Do you use protected attributes ? what do you use them for ?


Solution

  • In this interview on Design by Bill Venners, Joshua Bloch, the author of Effective Java says:

    Trusting Subclasses

    Bill Venners: Should I trust subclasses more intimately than non-subclasses? For example, do I make it easier for a subclass implementation to break me than I would for a non-subclass? In particular, how do you feel about protected data?

    Josh Bloch: To write something that is both subclassable and robust against a malicious subclass is actually a pretty tough thing to do, assuming you give the subclass access to your internal data structures. If the subclass does not have access to anything that an ordinary user doesn't, then it's harder for the subclass to do damage. But unless you make all your methods final, the subclass can still break your contracts by just doing the wrong things in response to method invocation. That's precisely why the security critical classes like String are final. Otherwise someone could write a subclass that makes Strings appear mutable, which would be sufficient to break security. So you must trust your subclasses. If you don't trust them, then you can't allow them, because subclasses can so easily cause a class to violate its contracts.

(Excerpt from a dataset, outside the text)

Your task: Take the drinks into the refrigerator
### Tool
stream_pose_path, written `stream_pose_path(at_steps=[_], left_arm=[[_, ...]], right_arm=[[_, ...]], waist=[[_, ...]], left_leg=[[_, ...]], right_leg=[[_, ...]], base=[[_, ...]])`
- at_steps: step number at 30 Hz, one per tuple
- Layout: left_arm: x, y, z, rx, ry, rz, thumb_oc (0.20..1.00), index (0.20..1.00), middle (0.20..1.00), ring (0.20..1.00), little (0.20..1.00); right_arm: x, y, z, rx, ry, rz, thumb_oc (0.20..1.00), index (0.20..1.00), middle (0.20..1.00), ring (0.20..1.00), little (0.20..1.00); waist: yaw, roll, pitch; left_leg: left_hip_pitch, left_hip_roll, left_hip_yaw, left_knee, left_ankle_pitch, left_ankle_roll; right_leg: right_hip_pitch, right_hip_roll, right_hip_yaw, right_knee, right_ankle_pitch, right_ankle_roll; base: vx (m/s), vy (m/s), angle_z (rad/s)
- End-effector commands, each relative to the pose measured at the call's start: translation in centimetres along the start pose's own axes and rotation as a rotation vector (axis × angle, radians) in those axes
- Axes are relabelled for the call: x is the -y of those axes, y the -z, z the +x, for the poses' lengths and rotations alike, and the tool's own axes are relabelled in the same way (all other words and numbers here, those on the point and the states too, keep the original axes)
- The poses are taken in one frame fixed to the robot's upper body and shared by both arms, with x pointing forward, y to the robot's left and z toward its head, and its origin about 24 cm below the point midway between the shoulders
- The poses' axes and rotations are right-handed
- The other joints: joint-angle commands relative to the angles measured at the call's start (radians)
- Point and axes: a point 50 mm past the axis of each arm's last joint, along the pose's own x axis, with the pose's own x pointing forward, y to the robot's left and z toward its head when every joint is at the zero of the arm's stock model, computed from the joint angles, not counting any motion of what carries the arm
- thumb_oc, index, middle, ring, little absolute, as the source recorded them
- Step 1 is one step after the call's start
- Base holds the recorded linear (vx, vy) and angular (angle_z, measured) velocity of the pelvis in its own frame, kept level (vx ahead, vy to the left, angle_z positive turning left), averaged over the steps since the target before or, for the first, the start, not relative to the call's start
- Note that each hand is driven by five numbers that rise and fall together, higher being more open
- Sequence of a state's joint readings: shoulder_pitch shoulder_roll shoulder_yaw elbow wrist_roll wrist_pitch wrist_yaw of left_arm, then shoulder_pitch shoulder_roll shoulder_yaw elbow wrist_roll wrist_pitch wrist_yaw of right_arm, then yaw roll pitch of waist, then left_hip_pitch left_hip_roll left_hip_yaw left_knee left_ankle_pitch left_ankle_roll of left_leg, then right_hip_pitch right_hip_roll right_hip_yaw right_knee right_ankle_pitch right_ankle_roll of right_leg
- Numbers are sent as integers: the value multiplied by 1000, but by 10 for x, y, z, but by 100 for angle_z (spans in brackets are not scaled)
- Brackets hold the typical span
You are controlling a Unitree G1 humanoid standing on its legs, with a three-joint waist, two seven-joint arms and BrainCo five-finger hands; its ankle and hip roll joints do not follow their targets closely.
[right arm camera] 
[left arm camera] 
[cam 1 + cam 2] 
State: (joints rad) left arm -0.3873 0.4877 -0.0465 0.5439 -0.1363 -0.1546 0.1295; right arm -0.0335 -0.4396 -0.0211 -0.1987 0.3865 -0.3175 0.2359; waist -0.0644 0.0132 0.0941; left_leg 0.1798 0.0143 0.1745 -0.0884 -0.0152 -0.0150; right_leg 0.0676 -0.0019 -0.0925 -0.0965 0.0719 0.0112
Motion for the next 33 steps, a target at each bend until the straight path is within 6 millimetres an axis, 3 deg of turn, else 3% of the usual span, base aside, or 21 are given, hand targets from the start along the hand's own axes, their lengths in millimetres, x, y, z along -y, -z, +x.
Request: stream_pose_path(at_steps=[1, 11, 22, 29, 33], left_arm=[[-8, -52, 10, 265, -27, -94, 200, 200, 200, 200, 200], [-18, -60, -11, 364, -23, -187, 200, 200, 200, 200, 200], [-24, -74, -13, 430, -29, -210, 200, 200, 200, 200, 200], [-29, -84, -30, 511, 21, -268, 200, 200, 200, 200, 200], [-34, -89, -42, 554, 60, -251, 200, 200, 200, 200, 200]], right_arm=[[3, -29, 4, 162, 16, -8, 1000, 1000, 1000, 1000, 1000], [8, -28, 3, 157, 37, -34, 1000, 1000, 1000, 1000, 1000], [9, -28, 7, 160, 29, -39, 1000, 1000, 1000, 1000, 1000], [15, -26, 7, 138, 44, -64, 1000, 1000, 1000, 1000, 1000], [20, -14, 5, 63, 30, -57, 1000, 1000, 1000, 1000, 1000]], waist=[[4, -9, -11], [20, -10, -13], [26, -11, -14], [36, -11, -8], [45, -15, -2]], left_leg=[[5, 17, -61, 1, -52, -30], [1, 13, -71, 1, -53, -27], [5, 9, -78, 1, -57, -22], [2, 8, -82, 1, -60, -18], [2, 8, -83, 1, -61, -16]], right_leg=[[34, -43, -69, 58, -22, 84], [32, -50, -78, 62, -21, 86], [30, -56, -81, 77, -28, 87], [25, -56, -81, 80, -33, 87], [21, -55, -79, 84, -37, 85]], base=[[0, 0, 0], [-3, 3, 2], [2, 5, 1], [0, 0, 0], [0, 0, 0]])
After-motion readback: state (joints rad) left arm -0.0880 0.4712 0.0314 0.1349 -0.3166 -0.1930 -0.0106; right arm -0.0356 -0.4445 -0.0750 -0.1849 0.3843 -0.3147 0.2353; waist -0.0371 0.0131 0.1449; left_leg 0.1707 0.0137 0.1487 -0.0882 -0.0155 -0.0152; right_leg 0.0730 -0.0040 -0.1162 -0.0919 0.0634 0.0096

    As far as protected data in general, it's a necessary evil. It should be kept to a minimum. Most protected data and protected methods amount to committing to an implementation detail. A protected field is an implementation detail that you are making visible to subclasses. Even a protected method is a piece of internal structure that you are making visible to subclasses.

    The reason you make it visible is that it's often necessary in order to allow subclasses to do their job, or to do it efficiently. But once you've done it, you're committed to it. It is now something that you are not allowed to change, even if you later find a more efficient implementation that no longer involves the use of a particular field or method.

    So all other things being equal, you shouldn't have any protected members at all. But that said, if you have too few, then your class may not be usable as a super class, or at least not as an efficient super class. Often you find out after the fact. My philosophy is to have as few protected members as possible when you first write the class. Then try to subclass it. You may find out that without a particular protected method, all subclasses will have to do some bad thing.

    As an example, if you look at AbstractList, you'll find that there is a protected method to delete a range of the list in one shot (removeRange). Why is that in there? Because the normal idiom to remove a range, based on the public API, is to call subList to get a sub-List, and then call clear on that sub-List. Without this particular protected method, however, the only thing that clear could do is repeatedly remove individual elements.

    Think about it. If you have an array representation, what will it do? It will repeatedly collapse the array, doing order N work N times. So it will take a quadratic amount of work, instead of the linear amount of work that it should. By providing this protected method, we allow any implementation that can efficiently delete an entire range to do so. And any reasonable List implementation can delete a range more efficiently all at once.

    That we would need this protected method is something you would have to be way smarter than me to know up front. Basically, I implemented the thing. Then, as we started to subclass it, we realized that range delete was quadratic. We couldn't afford that, so I put in the protected method. I think that's the best approach with protected methods. Put in as few as possible, and then add more as needed. Protected methods represent commitments to designs that you may want to change. You can always add protected methods, but you can't take them out.

    Bill Venners: And protected data?

    Josh Bloch: The same thing, but even more. Protected data is even more dangerous in terms of messing up your data invariants. If you give someone else access to some internal data, they have free reign over it.

    Short version: it breaks encapsulation but it's a necessary evil that should be kept to a minimum.